NumPy Basics#

NumPy provides its own data type, called the NumPy array. Arrays are similar to Python lists, but with important differences that make them much more suitable for numerical computing.

Importing NumPy#

The standard way to import NumPy uses the alias np:

import numpy as np

Rather than writing import numpy, we commonly use import numpy as np. The as keyword allows us to assign numpy and all of its functions to the variable name np. This is a universal convention; you will see np used everywhere in NumPy code.

Creating Arrays#

We create a NumPy array similarly to how we create a list, using the np.array() function:

# Create an array from a list of bond lengths (in Ångströms)
bond_lengths = [1.52, 1.54, 1.51, 1.53, 1.52]
bond_array = np.array(bond_lengths)

print(bond_array)
print(type(bond_array))
[1.52 1.54 1.51 1.53 1.52]
<class 'numpy.ndarray'>

Array Properties#

Arrays have several useful properties that tell you about their structure:

temps = np.array([298, 310, 323, 335, 348])
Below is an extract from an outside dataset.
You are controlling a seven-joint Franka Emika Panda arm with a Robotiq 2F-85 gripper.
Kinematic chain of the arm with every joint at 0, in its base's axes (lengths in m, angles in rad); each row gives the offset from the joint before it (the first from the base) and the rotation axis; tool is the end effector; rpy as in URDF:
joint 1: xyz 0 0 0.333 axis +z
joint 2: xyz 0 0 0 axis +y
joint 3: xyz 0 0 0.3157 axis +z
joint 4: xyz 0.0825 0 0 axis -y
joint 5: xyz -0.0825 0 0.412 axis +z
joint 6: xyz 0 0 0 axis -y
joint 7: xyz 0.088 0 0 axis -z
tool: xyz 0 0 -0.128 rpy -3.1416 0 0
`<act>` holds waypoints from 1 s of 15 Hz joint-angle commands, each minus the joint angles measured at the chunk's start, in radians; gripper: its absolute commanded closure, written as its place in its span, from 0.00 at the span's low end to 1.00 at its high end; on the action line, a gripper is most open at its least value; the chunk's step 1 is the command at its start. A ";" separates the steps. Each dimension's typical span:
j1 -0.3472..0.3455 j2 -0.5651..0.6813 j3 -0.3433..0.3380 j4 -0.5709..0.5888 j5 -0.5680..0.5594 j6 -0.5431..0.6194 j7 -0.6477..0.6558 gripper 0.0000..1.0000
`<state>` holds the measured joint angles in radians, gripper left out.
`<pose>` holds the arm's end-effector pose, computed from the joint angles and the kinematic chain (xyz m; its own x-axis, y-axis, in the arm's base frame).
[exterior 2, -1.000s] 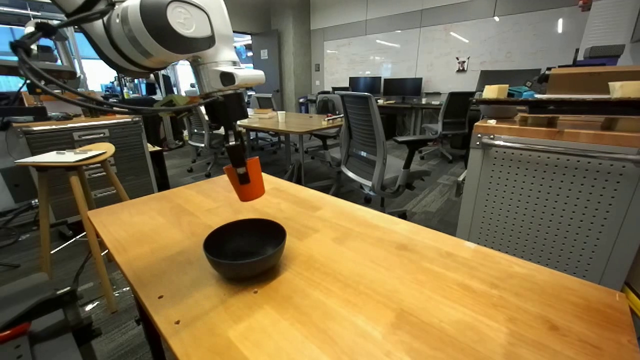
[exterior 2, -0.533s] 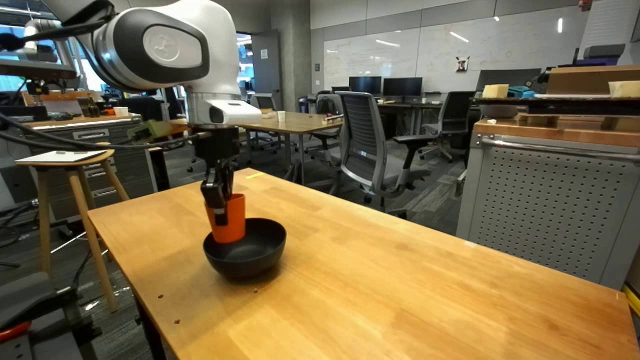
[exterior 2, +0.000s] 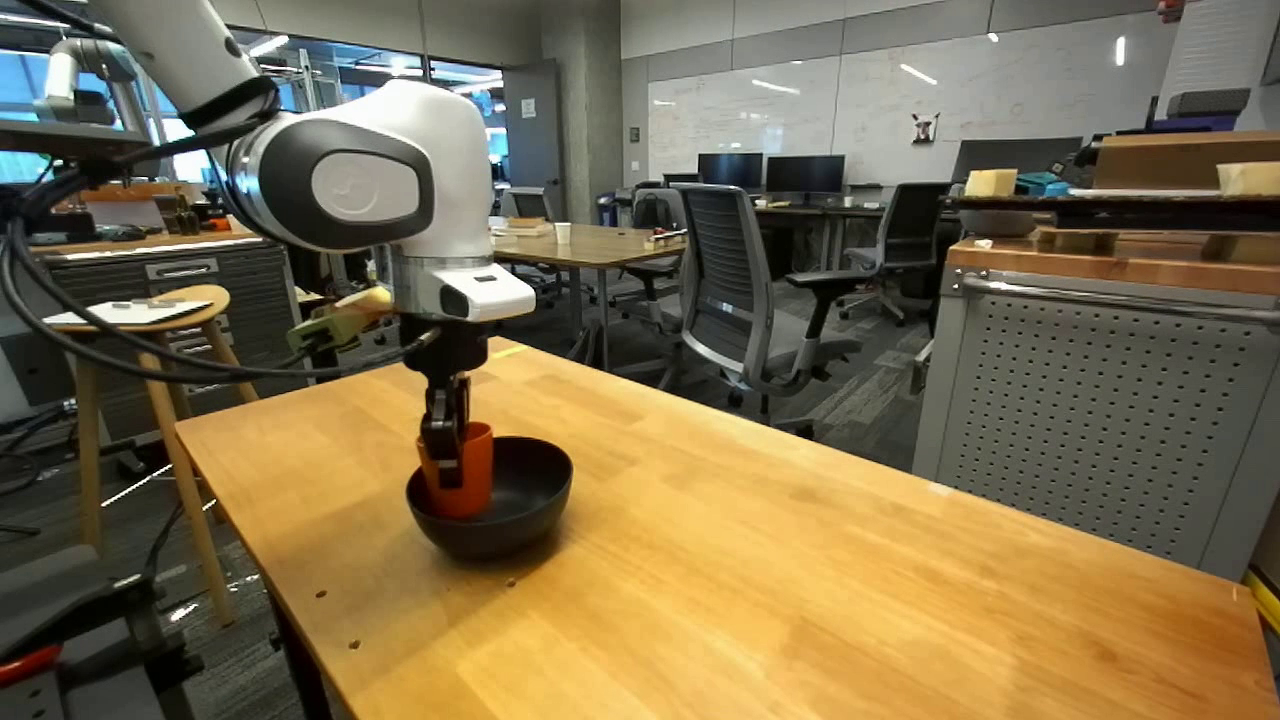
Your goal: Put the orange cup in the black bowl.
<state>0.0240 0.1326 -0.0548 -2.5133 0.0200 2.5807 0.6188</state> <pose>0.4713 -0.0155 0.1785 0.7841 -0.6182 -0.0542 -0.6172 -0.7860 0.0358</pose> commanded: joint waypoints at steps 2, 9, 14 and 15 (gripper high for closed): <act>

print(f"Shape: {temps.shape}")
print(f"Data type: {temps.dtype}")
print(f"Number of elements: {temps.size}")
Shape: (5,)
Data type: int64
Number of elements: 5

The .shape property tells you the dimensions of the array. For a 1D array, this is a tuple with a single value. The .dtype property tells you what type of data the array contains, and .size gives you the total number of elements.

Homogeneous Data#

NumPy arrays can only contain data of the same type, in contrast to lists, which can contain data of different types.

Trying to create a NumPy array that contains data of different types will either cause an error, or your data will be converted to a single consistent type (which probably is not what you wanted to happen).

# All integers
integers = np.array([1, 2, 3, 4])
print(f"Integer array: {integers}, dtype: {integers.dtype}")

# Mix of int and float → all become floats
mixed_numbers = np.array([1, 2.5, 3, 4])
print(f"Mixed numbers: {mixed_numbers}, dtype: {mixed_numbers.dtype}")

# Mix with strings → everything becomes strings!
mixed_types = np.array([1, 2, 'three'])
print(f"Mixed types: {mixed_types}, dtype: {mixed_types.dtype}")
Integer array: [1 2 3 4], dtype: int64
Mixed numbers: [1.  2.5 3.  4. ], dtype: float64
Mixed types: ['1' '2' 'three'], dtype: <U21

If you accidentally include a string in your array, all your numbers will be converted to strings. Always check your array’s dtype if calculations aren’t working as expected.

Exercise#

You have measured pH values at different times: 7.0, 6.8, 7.2, 6.9, 7.1

Create a NumPy array called pH_values containing these measurements, then print the array and its shape.

Show solution
pH_values = np.array([7.0, 6.8, 7.2, 6.9, 7.1])
print(pH_values)
print(f"Shape: {pH_values.shape}")

Two-Dimensional Arrays#

NumPy arrays can have more than one dimension, which makes them useful for representing multidimensional datasets, or mathematical objects like matrices.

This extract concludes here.